YOUR ASSIGNMENT:
Search the records below for the string "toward", and report each line that contains it.

....

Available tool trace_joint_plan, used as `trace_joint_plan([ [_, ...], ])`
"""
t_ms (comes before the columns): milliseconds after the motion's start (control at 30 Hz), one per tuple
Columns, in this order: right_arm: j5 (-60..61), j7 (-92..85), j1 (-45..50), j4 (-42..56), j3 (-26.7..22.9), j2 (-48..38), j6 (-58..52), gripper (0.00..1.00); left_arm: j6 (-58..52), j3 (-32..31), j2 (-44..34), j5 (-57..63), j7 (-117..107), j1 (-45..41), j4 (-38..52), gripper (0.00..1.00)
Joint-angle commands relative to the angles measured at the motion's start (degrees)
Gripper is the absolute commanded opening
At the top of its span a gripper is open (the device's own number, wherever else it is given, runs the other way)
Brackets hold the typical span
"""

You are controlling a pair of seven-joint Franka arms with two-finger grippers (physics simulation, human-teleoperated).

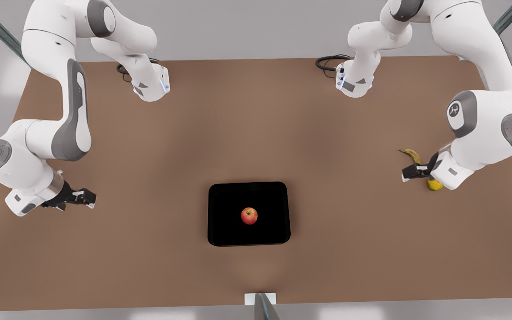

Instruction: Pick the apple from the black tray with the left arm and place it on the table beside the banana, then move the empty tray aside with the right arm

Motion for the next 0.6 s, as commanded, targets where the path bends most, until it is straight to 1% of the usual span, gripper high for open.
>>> trace_joint_plan([
  [0, -0.10, -4.32, 0.01, -0.01, 0.07, 0.00, 1.97, 1.00, 3.51, -0.08, -0.05, -0.41, 2.72, -0.04, -0.03, 1.00],
  [67, -0.01, -4.23, -0.08, 0.08, -0.02, 0.69, 1.97, 1.00, 3.43, 0.36, -0.39, -0.50, 2.72, -0.05, 0.23, 1.00],
  [100, 0.08, -4.14, -0.08, 1.48, -0.02, 5.34, 5.03, 1.00, 3.42, 0.19, -0.40, -0.85, 2.81, -0.04, -0.03, 1.00],
  [133, 0.43, -4.05, -0.08, 7.09, -0.02, 11.40, 6.28, 1.00, 3.34, -1.30, 1.62, -1.21, -1.64, -3.19, 0.76, 1.00],
  [167, 0.87, -4.40, -0.17, 8.25, 0.59, 13.79, 6.45, 1.00, 3.34, -1.57, 1.71, 1.78, -8.34, -9.51, 1.20, 1.00],
  [233, 0.78, -4.32, -0.17, 9.31, 0.77, 13.45, 6.19, 1.00, 3.60, -1.57, 1.89, 3.10, -18.09, -16.30, 1.20, 1.00],
  [267, 0.69, -4.32, -0.17, 9.31, 0.77, 11.60, 5.31, 1.00, 4.13, -1.57, 2.24, 3.10, -21.00, -18.32, 1.20, 1.00],
  [300, 0.61, -4.32, -0.17, 9.31, 0.77, 8.18, 2.60, 1.00, 6.23, -1.57, 2.85, 3.28, -25.91, -20.87, 1.20, 1.00],
  [333, 0.61, -4.32, -0.17, 9.22, 0.77, 6.76, -0.22, 1.00, 7.91, -1.57, 3.82, 4.06, -30.05, -23.59, 1.20, 1.00],
  [367, 0.78, -4.23, -0.08, 9.22, 0.86, 6.68, -0.58, 1.00, 8.87, -1.57, 5.22, 7.75, -35.58, -26.58, 1.29, 1.00],
  [400, 0.87, -4.32, -0.26, 9.22, 0.50, 6.59, -1.37, 1.00, 11.24, -1.57, 7.25, 8.73, -41.92, -29.48, 1.29, 1.00],
  [467, 0.87, -4.14, -0.26, 9.22, 0.59, 6.68, -1.37, 1.00, 14.49, -1.57, 10.05, 8.73, -49.55, -32.21, 1.37, 1.00],
  [500, 0.78, -4.14, -0.26, 9.22, 0.59, 6.68, -1.37, 1.00, 15.82, -1.57, 14.79, 10.21, -58.95, -34.23, 5.75, 1.00],
  [567, 0.78, -4.14, -0.26, 9.22, 0.59, 6.68, -1.37, 1.00, 15.55, -1.39, 23.06, 11.89, -66.27, -36.25, 15.26, 1.00],
])
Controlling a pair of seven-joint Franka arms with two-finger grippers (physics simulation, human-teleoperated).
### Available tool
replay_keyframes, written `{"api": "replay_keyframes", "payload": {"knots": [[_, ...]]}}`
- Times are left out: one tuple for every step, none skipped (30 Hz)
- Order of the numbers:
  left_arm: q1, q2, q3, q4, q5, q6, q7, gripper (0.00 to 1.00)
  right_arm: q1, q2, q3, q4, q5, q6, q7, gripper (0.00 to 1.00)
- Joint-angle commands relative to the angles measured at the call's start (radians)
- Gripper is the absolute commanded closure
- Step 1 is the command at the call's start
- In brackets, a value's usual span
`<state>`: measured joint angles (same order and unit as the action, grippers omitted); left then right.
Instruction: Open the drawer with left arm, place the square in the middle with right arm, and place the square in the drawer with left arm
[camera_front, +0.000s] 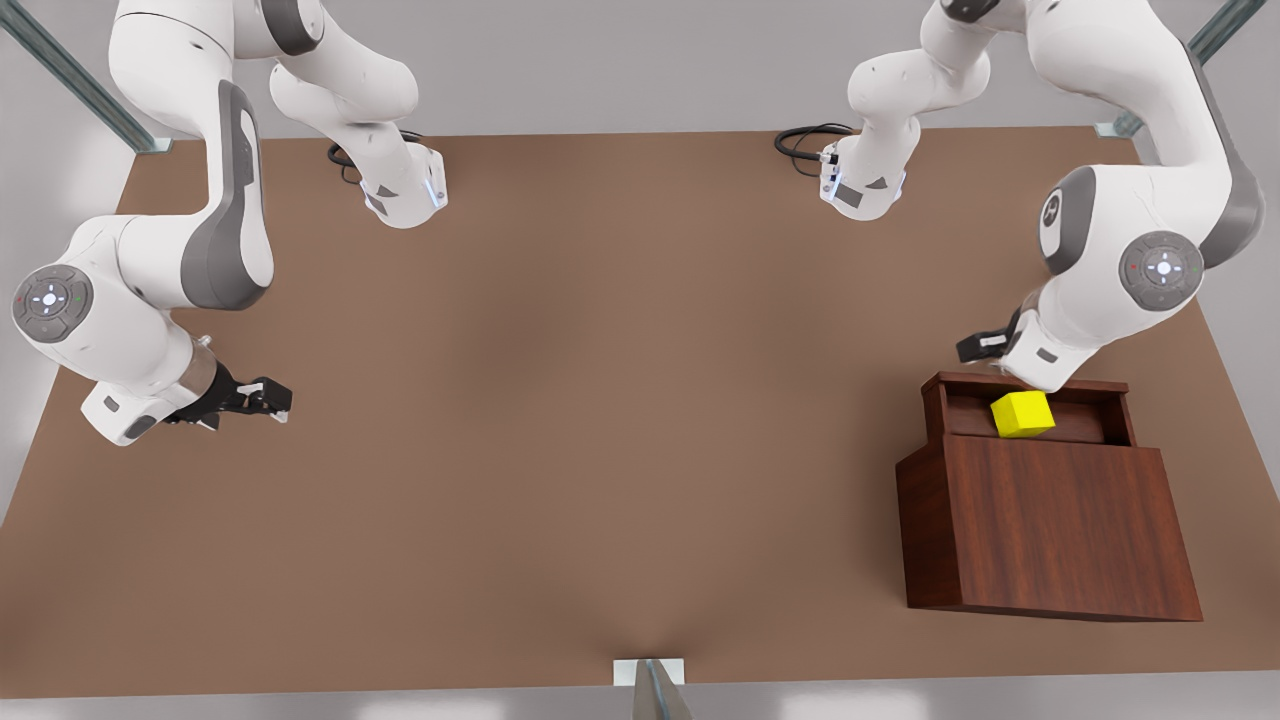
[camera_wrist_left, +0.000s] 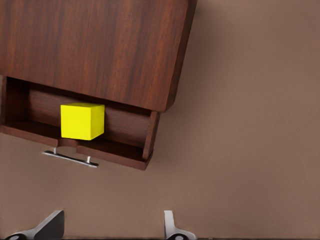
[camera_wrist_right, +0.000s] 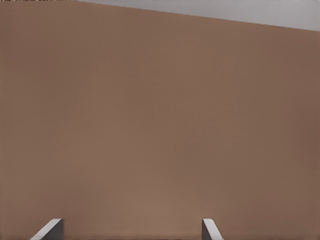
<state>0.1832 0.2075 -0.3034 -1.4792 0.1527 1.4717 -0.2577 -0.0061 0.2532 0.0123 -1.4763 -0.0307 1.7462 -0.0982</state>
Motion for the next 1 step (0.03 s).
{"api": "replay_keyframes", "payload": {"knots": [[-0.002, 0.003, 0.000, 0.003, -0.008, -0.001, 0.000, 0.00, 0.000, 0.000, 0.000, 0.001, 0.000, 0.001, 0.000, 0.00]]}}
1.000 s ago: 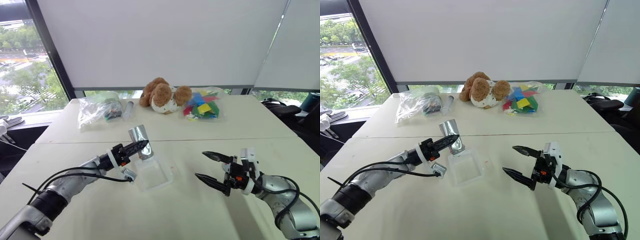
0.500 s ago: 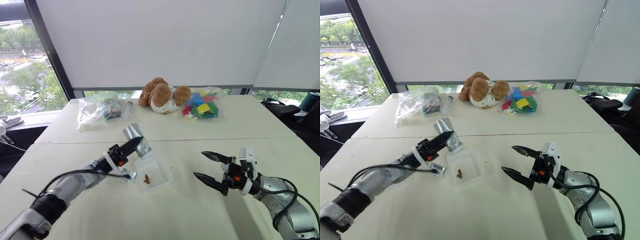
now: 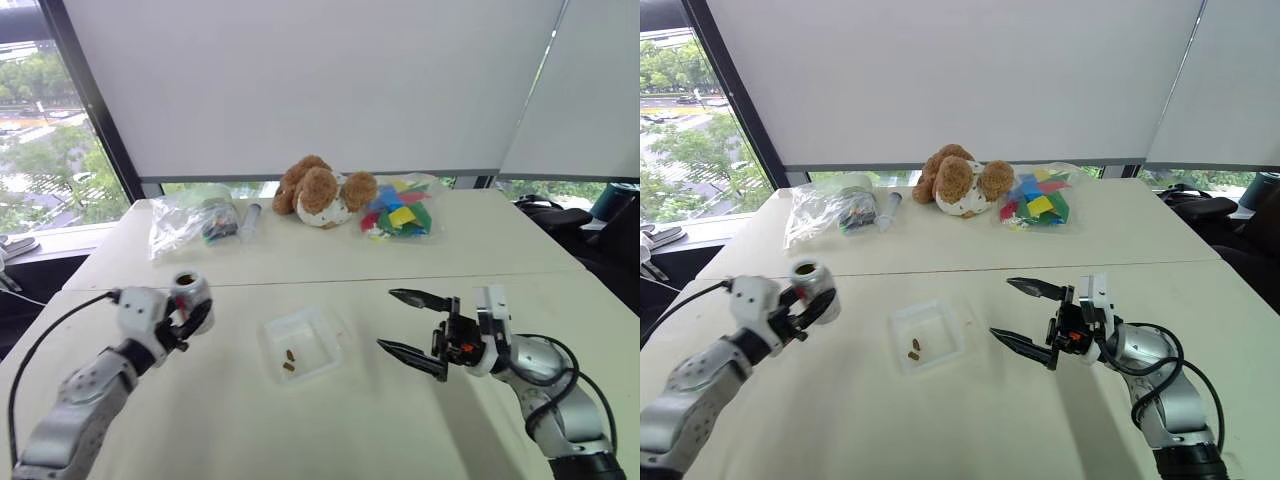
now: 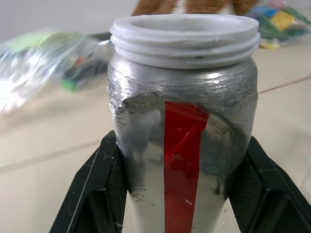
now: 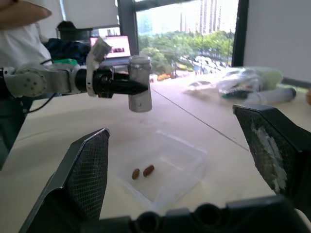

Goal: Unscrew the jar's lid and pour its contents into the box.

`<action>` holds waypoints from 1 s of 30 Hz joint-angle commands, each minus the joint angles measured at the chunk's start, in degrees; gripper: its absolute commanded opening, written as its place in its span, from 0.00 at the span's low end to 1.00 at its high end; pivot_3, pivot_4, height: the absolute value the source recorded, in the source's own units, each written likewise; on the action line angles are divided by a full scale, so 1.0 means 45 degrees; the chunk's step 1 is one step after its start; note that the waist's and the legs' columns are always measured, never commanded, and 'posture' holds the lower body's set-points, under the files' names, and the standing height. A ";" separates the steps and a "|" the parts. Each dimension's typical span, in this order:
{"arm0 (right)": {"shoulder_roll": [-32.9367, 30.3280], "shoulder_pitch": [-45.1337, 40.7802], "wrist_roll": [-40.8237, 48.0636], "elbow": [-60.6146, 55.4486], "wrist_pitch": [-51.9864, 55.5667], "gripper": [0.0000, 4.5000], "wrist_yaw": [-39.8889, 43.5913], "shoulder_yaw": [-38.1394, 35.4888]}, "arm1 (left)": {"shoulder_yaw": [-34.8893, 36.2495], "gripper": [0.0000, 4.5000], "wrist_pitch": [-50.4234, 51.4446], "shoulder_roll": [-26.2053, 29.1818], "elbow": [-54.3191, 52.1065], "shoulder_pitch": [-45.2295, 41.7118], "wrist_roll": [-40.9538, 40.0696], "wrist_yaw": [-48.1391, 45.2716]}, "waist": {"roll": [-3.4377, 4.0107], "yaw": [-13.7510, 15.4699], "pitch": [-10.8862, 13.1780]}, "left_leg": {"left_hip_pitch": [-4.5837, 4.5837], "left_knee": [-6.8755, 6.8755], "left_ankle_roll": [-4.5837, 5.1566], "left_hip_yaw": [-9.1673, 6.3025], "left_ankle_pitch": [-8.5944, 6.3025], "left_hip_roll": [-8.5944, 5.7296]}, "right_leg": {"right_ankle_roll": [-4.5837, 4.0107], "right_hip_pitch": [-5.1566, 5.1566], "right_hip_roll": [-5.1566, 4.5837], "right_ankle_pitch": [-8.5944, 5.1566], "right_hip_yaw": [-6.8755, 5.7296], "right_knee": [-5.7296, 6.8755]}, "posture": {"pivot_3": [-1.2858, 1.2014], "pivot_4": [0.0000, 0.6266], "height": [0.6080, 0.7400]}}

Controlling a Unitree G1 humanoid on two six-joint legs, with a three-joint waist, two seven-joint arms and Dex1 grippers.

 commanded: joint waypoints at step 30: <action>-0.0463 0.0522 0.0328 0.0198 -0.0553 1.00 0.0747 -0.0449 | 0.3897 0.99 -0.1999 -0.2246 0.3157 0.1418 0.1949 -0.0558 | -0.0031 0.0265 -0.0022 | 0.0005 -0.0003 -0.0004 0.0006 -0.0003 -0.0006 | -0.0005 0.0008 -0.0011 0.0003 0.0004 -0.0022 | 0.52 0.24 1.00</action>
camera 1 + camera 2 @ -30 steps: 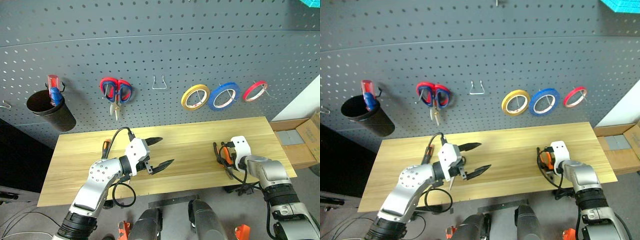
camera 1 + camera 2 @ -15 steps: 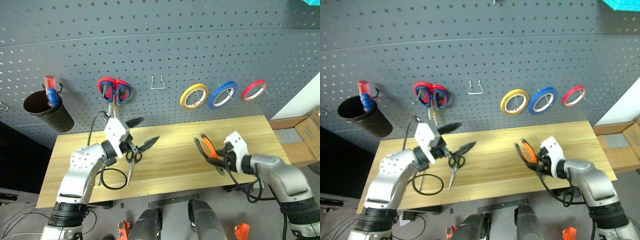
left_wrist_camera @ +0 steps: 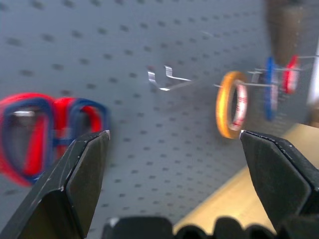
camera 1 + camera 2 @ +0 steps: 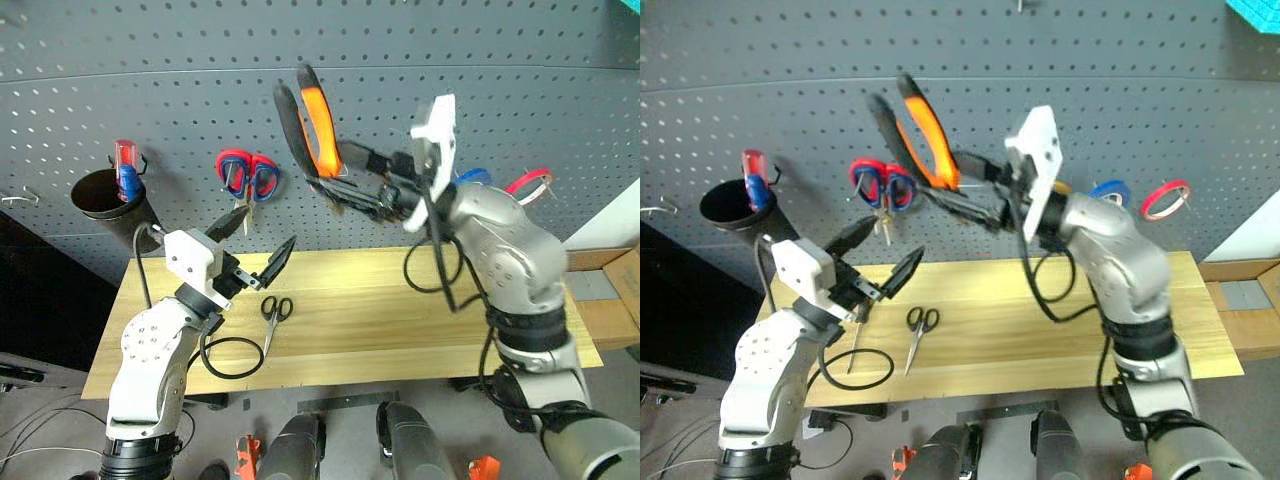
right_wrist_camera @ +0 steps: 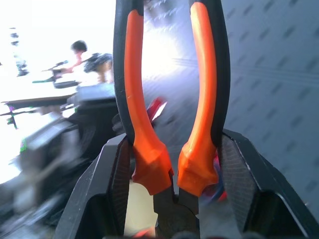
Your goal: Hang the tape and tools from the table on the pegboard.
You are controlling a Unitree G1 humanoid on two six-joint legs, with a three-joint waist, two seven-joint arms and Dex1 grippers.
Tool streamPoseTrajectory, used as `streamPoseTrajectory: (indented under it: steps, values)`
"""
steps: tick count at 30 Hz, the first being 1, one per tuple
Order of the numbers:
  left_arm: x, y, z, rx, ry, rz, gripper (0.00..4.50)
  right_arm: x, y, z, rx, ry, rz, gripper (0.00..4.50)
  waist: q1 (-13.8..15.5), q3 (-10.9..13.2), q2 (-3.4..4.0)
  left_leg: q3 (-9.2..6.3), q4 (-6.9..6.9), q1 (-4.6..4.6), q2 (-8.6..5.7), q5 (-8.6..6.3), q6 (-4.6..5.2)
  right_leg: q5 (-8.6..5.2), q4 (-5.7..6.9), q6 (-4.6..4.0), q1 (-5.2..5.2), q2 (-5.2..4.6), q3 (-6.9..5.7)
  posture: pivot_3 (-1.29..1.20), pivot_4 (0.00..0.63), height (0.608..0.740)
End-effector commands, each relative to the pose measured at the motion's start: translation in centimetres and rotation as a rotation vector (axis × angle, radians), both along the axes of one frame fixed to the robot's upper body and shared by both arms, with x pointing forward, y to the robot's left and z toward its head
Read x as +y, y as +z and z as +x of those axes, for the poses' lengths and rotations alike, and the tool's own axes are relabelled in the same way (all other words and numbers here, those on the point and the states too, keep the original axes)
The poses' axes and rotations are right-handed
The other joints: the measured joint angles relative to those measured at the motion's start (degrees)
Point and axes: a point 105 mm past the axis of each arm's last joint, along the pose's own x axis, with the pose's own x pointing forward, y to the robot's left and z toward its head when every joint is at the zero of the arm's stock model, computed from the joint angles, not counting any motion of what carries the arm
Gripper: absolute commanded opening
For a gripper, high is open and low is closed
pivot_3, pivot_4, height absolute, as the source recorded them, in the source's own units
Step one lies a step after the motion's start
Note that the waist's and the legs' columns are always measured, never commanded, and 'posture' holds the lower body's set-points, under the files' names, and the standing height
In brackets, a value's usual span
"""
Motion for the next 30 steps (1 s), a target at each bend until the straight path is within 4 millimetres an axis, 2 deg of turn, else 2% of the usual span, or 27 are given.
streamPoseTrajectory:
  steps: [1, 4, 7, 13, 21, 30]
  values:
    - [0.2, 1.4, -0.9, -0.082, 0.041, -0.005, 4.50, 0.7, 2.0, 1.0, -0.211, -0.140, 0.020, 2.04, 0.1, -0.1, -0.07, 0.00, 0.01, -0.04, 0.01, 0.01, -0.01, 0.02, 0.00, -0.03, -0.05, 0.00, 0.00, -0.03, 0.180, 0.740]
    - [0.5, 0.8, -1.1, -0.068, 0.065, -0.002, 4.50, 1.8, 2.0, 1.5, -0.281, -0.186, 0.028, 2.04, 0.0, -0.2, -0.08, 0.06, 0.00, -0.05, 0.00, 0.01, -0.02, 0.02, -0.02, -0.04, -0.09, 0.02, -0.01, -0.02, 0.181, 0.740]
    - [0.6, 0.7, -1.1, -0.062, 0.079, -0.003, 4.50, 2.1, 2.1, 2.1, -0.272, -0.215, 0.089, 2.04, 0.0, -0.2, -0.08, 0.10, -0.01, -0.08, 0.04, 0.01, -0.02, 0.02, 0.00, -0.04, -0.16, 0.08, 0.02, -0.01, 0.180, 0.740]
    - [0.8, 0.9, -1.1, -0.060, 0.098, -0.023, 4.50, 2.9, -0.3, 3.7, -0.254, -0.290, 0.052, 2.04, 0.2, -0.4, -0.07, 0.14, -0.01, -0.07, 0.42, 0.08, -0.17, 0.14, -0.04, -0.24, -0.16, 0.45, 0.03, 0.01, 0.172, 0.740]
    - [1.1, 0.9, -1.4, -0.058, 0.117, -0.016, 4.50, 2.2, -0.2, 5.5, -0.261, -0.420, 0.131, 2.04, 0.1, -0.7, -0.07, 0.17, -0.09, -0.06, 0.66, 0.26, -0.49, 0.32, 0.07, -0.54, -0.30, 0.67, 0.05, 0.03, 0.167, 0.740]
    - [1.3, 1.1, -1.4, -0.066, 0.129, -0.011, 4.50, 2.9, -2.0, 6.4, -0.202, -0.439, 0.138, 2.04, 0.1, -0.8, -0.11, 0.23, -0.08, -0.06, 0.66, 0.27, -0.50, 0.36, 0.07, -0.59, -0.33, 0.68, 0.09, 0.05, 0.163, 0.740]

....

RESPONSE AREA:
End-effector commands, each relative to the pose measured at the motion's start: translation in centimetres and rotation as a rotation vector (axis × angle, radians), both along the axes of one frame fixed to the robot's upper body and shared by both arms, with x pointing forward, y to the robot's left and z toward its head
Point and axes: a point 105 mm past the axis of each arm's last joint, along the pose's own x axis, with the pose's own x pointing forward, y to the robot's left and z toward its head when every joint is at the zero of the arm's stock model, computed from the joint angles, not counting any motion of what carries the arm

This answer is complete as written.